Created attachment 301741 [details] lspci -vv
(In reply to Kai-Heng Feng from comment #1) > Created attachment 301741 [details] > dmesg Sorry, this is lspci
Created attachment 301742 [details] dmesg
Created attachment 301743 [details] dmesg, wake bridges after switch is added
Created attachment 301752 [details] dmesg with dyndbg enabled, and authorized the tunnel
Hi Kai-Heng, can you expand on this a little bit? - This is not a regression, right? - This has nothing to do with the ath11k_pci warnings, right? - Does this have something to do with 64:00.5 or 64:00.6? - What is the external PCIe device? Where is it connected? - Is this a hot-add issue? - Does it work if the device is present at boot?

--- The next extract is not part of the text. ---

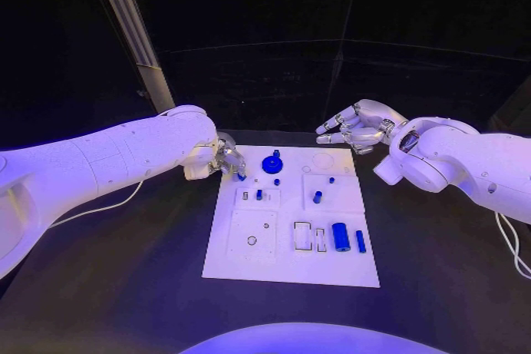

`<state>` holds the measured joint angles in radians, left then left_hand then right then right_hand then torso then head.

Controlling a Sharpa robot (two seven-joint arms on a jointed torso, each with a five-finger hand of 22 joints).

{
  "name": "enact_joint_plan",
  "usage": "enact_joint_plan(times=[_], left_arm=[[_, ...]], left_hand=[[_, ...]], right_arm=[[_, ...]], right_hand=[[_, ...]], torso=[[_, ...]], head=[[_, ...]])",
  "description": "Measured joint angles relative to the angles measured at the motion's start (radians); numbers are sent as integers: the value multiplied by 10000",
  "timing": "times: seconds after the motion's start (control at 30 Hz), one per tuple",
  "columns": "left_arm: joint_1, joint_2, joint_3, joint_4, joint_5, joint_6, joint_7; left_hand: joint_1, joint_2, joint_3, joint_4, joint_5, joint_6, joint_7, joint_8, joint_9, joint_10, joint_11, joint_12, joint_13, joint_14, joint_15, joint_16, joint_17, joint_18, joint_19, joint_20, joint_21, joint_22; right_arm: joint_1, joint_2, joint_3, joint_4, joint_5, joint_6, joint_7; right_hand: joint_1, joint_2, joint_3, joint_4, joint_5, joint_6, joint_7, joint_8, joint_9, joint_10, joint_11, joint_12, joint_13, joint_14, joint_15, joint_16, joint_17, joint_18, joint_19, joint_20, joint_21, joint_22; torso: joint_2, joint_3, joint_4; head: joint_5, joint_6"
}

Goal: Assemble the parts on the task board

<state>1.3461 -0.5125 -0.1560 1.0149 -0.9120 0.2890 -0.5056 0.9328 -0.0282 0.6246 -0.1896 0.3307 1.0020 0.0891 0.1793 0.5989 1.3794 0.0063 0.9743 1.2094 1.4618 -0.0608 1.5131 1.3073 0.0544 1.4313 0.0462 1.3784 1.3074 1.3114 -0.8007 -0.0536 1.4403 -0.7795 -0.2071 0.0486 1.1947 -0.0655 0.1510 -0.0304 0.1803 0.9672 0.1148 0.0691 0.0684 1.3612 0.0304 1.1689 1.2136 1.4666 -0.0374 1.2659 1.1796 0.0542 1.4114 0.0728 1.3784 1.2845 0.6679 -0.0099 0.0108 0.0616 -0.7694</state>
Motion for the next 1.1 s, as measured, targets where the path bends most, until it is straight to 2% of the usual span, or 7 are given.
enact_joint_plan(times=[0.13, 0.23, 0.93, 1.1], left_arm=[[-12, -6, -9, 0, 1, 9, -22], [-13, -8, -10, -1, 2, 9, -33], [-14, -2, -12, 7, 7, -37, -63], [-16, -12, -13, 38, 7, -58, -48]], left_hand=[[-209, -215, -624, 297, 72, 0, 0, 32, -63, 38, -45, 0, 17, 0, -1, 0, 0, 0, 0, 0, -37, 0], [-215, -302, -812, 428, 19, 0, 0, 34, -119, 38, -46, 52, 28, 0, -1, 0, 0, -1, 0, 0, -36, 0], [-160, -339, -1044, 585, -19, 22, -21, 34, -192, 37, -45, 93, 58, 0, -1, 0, 0, 0, 0, 0, -36, 0], [-76, -366, -1314, 683, -168, 39, -37, 34, -254, 37, -45, 93, 57, 0, -1, 0, 0, 0, 0, 0, -36, 0]], right_arm=[[0, 0, 0, 0, 0, 0, -2], [0, 0, 0, 0, 0, 0, -4], [0, 9, 0, -8, 1, 3, -15], [0, 11, 0, -13, 1, 7, -22]], right_hand=[[0, 0, 0, 0, 0, 0, 0, 0, 0, 0, 0, 0, 0, 0, 0, 0, -1, 0, 0, 0, 0, 0], [0, 0, 0, 0, 0, 0, 0, 0, 0, 0, 0, 0, 0, 0, 0, 0, -1, 0, 0, 0, 0, 0], [0, 0, 0, 0, 0, 0, 0, 0, 0, 0, 0, 0, -10, 0, 0, 0, -24, 1, 0, 0, 0, -8], [0, 0, 0, 0, 0, 0, 0, 0, 0, 0, 0, 0, -10, 0, 0, 0, -24, 0, 0, 0, 0, -8]], torso=[[0, 1, -1], [0, 0, -1], [-3, -2, -5], [-4, -2, -5]], head=[[-3, -4], [-3, -8], [-4, -31], [-11, -16]])
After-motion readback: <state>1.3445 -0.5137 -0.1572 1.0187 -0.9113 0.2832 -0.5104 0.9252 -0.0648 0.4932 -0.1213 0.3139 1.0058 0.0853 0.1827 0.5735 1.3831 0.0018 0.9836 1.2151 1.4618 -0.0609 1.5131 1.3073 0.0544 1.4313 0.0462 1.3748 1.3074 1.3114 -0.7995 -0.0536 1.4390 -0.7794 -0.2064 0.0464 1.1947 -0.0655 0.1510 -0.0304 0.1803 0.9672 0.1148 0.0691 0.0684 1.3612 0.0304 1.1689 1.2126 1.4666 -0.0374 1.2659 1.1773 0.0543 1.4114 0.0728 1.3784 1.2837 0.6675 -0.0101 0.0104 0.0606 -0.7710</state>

(In reply to Bjorn Helgaas from comment #6) > Hi Kai-Heng, can you expand on this a little bit? > > - This is not a regression, right? No, it's not a regression. > > - This has nothing to do with the ath11k_pci warnings, right? This issue has nothing to do with ath11k_pci. > > - Does this have something to do with 64:00.5 or 64:00.6? Yes, seems like PCIe tunnels have to be up to toggle Card Present bit. > > - What is the external PCIe device? Where is it connected? TBT NVMe/TBT dock. > > - Is this a hot-add issue? Yes. > > - Does it work if the device is present at boot? Yes, it works if TBT devices are plugged at preboot.
Created attachment 301766 [details] AMD's attempt at reproducing it One of my colleagues tried to repro this issue on the same model hardware and same BIOS, but couldn't. Attached his dmesg log.
Created attachment 301767 [details] Debugging patch Patch to add debugging whether the DHP bit is set.
In the kernel thread matching this bugzilla I left a few comments to try to narrow down why this fails for KH but works for AMD on the same HP HW: 1) How did you flash the 01.02.01 firmware? In Anson's check, he used dediprog. Is it possible there was some stateful stuff used by HP's BIOS still on the SPI from the upgrade that didn't get set/cleared properly from an earlier pre-release BIOS? 2) Did you change any BIOS settings? Particularly anything to do with Pre-OS CM? 3) If you explicitly reset to HP's "default BIOS settings" does it resolve? 4) Can you double check ADP_CS_5 bit 31? If it was for some reason set by Pre-OS CM in your BIOS/settings combination, we might need to undo it by the Linux CM. 5) Are you changing any of the default runtime PM policies for any of the USB4 routers or root ports used for tunneling using software like TLP?
BTW, you can read the ADP_CS_5 and any other bit through debugfs too so no need to patch the kernel. The adapter register space is under /sys/kernel/debug/thunderbolt/ROUTER/portX/regs.
Created attachment 301774 [details] dmesg with debug patch
> BTW, you can read the ADP_CS_5 and any other bit through debugfs too so no > need to patch the kernel. The adapter register space is under > /sys/kernel/debug/thunderbolt/ROUTER/portX/regs. Thanks for reminder on that. So there will not really be a point to adding this patch in the future for checking DHP related problems. > dmesg with debug patch At this point I'm suspect that the firmware upgrade path you took didn't match what dediprog would have done. First check # grep SMC /sys/kernel/debug/dri/0/amdgpu_firmware_info If it's not 0x04453200, then the fault is HP's firmware upgrade didn't upgrade all components properly. If it is that then let's check a full SPI dump and we can compare it with the dediprog flashed image.
By comparing an upgraded BIOS versus dediprog flashed BIOS shows that this is caused by a bug in the HP's firmware upgrade process that will need to be addressed by HP.
(In reply to Mario Limonciello (AMD) from comment #14) > By comparing an upgraded BIOS versus dediprog flashed BIOS shows that this > is caused by a bug in the HP's firmware upgrade process that will need to be > addressed by HP. So any possible way to flash back?
(In reply to Mario Limonciello (AMD) from comment #14) > By comparing an upgraded BIOS versus dediprog flashed BIOS shows that this > is caused by a bug in the HP's firmware upgrade process that will need to be > addressed by HP. I mean, if I use dediprog to flash back, will it cause tpm problems?
The specific upgrade problem outlined in this bug can be avoided by reset BIOS default settings after upgrade.